§ Task directions
Find the word "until" in the records below. List each line containing it.

(Recorded data)
***

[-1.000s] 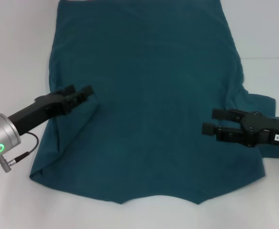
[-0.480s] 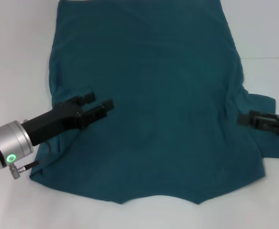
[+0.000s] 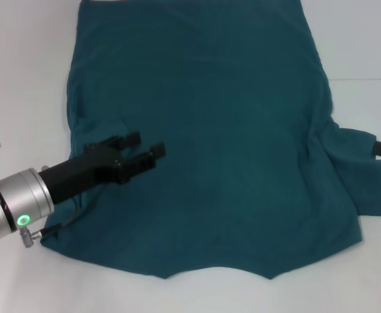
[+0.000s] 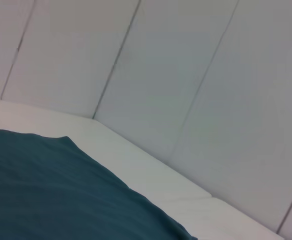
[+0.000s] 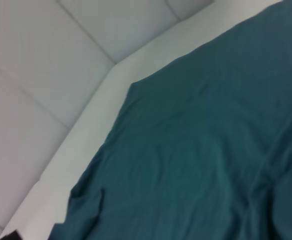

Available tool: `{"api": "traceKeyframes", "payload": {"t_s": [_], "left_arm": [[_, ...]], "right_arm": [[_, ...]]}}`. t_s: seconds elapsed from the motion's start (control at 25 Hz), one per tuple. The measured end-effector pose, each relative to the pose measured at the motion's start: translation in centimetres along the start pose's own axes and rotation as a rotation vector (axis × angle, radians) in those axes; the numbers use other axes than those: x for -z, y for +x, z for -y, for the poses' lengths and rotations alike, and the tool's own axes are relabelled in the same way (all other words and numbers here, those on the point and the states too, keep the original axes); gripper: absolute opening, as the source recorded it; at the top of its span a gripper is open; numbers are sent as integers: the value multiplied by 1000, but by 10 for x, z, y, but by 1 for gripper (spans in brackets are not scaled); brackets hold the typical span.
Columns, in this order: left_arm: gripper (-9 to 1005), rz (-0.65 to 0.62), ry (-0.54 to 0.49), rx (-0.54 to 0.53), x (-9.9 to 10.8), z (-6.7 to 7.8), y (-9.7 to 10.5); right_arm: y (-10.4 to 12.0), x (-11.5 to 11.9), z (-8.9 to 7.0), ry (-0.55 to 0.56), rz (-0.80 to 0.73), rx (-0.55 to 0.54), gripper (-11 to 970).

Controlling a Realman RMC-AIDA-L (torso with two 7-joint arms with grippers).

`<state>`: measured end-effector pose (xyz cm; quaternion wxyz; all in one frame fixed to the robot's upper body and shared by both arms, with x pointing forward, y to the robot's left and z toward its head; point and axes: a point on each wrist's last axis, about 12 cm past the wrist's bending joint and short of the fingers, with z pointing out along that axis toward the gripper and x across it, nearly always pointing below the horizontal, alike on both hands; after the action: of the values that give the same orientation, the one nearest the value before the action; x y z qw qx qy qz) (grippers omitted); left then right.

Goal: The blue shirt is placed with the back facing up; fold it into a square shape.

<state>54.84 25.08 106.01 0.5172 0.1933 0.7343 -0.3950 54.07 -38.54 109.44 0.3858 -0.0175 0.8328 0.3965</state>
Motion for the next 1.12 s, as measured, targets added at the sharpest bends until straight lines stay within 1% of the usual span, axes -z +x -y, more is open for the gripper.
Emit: {"api": "traceKeyframes", "payload": {"t_s": [0.08,0.24,0.48,0.76,0.88,1.12], "left_arm": [[735,-10,8,-10,-1,1,1],[734,-78,61,-116,-5,7,7],[734,-116,109,-216,-10,13,10],[733,-132,140,-275,-15,17,11],[734,-140,155,-311,-16,19,13],[735,-144,151,-330,-18,18,12]], "right_arm": [[-2,0,2,20,-3,-21,900],[-2,-1,9,84,-15,-72,900],[1,-2,16,151,-9,-137,900],[8,-4,25,217,29,-182,900],[11,-10,27,244,45,-188,900],[14,-25,27,264,49,-189,899]]}}
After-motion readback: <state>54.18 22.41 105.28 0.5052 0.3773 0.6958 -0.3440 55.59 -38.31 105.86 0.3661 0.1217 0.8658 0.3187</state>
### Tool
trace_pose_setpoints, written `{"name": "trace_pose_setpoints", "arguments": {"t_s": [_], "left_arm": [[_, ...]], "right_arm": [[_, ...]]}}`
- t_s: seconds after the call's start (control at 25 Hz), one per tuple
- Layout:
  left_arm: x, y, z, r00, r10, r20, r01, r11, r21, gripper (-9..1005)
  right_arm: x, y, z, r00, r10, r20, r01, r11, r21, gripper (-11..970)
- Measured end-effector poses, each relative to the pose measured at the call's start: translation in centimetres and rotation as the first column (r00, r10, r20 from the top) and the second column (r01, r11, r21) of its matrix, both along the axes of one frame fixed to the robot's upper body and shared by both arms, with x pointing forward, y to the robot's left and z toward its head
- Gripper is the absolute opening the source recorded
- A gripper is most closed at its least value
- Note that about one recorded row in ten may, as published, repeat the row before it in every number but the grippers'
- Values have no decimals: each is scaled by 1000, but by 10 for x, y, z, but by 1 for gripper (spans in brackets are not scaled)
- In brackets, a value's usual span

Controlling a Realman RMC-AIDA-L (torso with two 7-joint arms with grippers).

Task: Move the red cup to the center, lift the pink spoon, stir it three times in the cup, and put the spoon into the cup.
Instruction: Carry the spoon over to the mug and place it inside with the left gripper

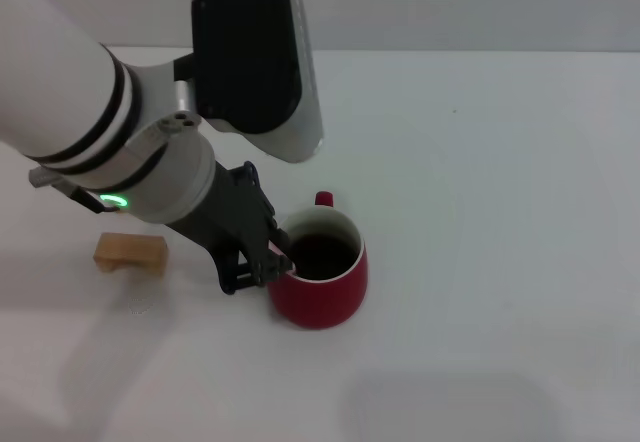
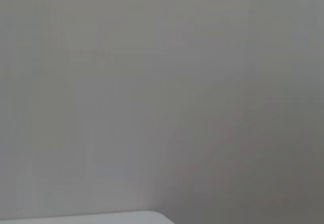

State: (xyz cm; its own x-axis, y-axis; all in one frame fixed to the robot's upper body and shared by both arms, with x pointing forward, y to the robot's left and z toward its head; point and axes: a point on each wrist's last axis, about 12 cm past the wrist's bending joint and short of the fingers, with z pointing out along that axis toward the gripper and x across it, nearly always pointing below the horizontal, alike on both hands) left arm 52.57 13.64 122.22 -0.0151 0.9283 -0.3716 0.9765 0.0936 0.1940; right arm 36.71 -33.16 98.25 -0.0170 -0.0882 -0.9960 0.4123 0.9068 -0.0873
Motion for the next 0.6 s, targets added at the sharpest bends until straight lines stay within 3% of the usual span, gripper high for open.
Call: {"name": "trace_pose_setpoints", "arguments": {"t_s": [0.2, 0.6], "left_arm": [[7, 7, 1, 999, 39, 23, -39, 999, 2, 171], [20, 0, 1, 997, 38, 70, -37, 999, -18, 171]], "right_arm": [[0, 2, 0, 1000, 3, -1, -2, 1000, 8, 0], [-5, 3, -1, 1000, 4, -4, -3, 1000, 6, -1]]}}
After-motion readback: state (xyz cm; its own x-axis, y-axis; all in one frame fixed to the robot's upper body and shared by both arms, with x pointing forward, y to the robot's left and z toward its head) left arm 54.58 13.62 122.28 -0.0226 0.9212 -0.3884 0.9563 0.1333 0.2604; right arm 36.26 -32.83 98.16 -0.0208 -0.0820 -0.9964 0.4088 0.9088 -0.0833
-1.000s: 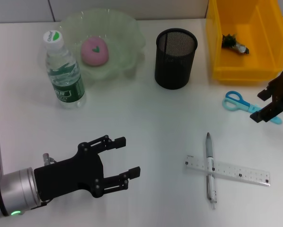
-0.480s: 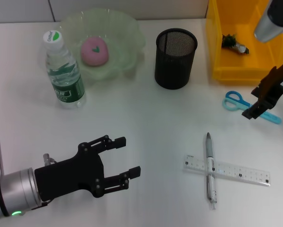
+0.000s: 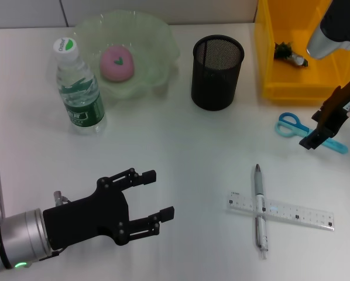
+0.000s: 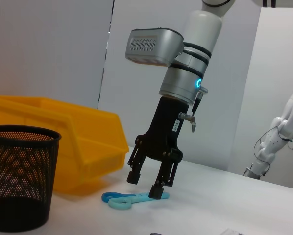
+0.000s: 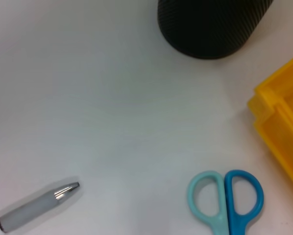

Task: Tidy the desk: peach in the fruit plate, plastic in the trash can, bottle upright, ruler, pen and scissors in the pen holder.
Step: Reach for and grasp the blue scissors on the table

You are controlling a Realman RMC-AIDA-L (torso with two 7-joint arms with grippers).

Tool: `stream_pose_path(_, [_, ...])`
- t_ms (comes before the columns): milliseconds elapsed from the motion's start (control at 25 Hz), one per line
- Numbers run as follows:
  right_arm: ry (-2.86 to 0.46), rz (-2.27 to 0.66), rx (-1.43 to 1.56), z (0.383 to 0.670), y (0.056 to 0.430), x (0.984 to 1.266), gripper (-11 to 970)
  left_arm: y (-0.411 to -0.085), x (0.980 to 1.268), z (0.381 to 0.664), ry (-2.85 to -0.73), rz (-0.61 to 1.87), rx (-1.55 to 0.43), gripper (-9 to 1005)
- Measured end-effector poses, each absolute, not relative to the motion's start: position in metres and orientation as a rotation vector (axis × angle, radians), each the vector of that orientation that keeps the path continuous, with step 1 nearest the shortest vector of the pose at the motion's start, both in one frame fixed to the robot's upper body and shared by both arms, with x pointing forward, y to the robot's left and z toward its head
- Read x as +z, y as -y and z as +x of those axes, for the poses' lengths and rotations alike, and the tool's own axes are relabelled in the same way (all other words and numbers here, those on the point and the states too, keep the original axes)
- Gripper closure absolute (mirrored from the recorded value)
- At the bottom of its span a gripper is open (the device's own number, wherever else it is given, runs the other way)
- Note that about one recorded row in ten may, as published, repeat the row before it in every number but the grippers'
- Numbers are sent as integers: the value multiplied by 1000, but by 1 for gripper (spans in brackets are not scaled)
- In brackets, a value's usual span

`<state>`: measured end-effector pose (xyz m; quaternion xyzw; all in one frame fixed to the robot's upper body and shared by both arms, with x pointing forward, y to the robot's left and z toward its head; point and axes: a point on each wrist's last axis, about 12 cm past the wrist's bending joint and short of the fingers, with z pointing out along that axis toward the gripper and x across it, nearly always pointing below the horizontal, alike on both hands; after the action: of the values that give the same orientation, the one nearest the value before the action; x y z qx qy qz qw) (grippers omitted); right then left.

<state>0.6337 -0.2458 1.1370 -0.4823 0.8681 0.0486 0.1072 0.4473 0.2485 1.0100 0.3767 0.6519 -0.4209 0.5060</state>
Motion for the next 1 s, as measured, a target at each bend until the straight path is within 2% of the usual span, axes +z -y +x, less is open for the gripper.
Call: stream_pose_path(1000, [-2547,-1401,108,637,247,1126,359,-248,1009,448,-1581,906,-1008,212])
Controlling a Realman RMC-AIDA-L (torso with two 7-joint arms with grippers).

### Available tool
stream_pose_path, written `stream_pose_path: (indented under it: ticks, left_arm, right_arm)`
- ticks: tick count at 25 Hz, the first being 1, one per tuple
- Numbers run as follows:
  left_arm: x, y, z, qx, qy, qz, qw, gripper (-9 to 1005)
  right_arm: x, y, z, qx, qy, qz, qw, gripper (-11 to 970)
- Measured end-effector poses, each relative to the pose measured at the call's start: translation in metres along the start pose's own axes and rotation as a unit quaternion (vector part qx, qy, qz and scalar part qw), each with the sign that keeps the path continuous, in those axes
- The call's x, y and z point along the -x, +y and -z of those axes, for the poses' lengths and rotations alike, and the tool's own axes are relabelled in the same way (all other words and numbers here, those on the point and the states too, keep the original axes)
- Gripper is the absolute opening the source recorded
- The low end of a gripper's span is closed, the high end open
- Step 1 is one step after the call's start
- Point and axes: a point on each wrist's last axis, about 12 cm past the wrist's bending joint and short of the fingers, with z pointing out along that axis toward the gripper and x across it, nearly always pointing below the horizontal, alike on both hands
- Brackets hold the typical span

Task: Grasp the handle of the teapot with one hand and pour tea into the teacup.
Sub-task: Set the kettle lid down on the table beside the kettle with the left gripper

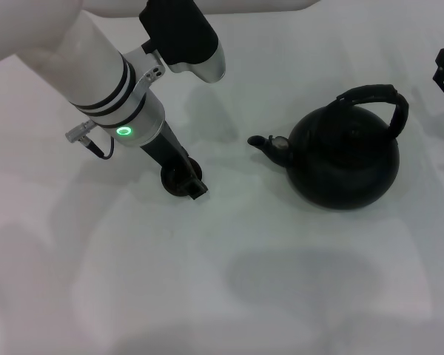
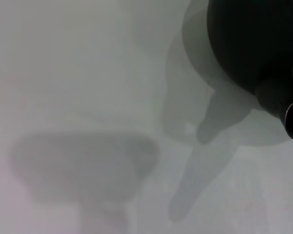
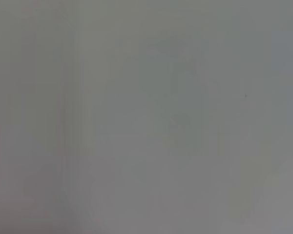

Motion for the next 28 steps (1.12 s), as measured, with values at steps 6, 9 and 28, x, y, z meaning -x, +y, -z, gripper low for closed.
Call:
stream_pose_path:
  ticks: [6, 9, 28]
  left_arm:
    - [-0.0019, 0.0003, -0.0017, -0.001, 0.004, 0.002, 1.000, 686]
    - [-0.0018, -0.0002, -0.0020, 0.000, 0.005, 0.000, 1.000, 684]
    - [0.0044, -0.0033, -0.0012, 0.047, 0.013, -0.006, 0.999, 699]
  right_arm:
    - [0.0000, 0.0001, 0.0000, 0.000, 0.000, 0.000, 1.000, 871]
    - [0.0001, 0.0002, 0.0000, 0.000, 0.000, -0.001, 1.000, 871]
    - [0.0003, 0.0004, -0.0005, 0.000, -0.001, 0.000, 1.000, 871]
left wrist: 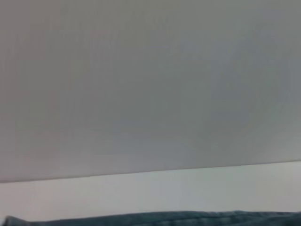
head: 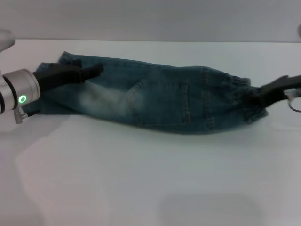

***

§ Response below
Motion for the next 1.12 s, as measured, targets added at the sharpest bends until straight lines stay within 1% of the usual span, axes -z +x -y, more is open for the gripper.
Motion for the next 0.6 s, targets added at the sharpest bends until straight lines stay within 3% of the usual span, gripper high for open.
Motion for the next 1 s, as measured, a target at each bend until the straight path is within 2% of the usual span, axes +z -y +x, less is open for the gripper.

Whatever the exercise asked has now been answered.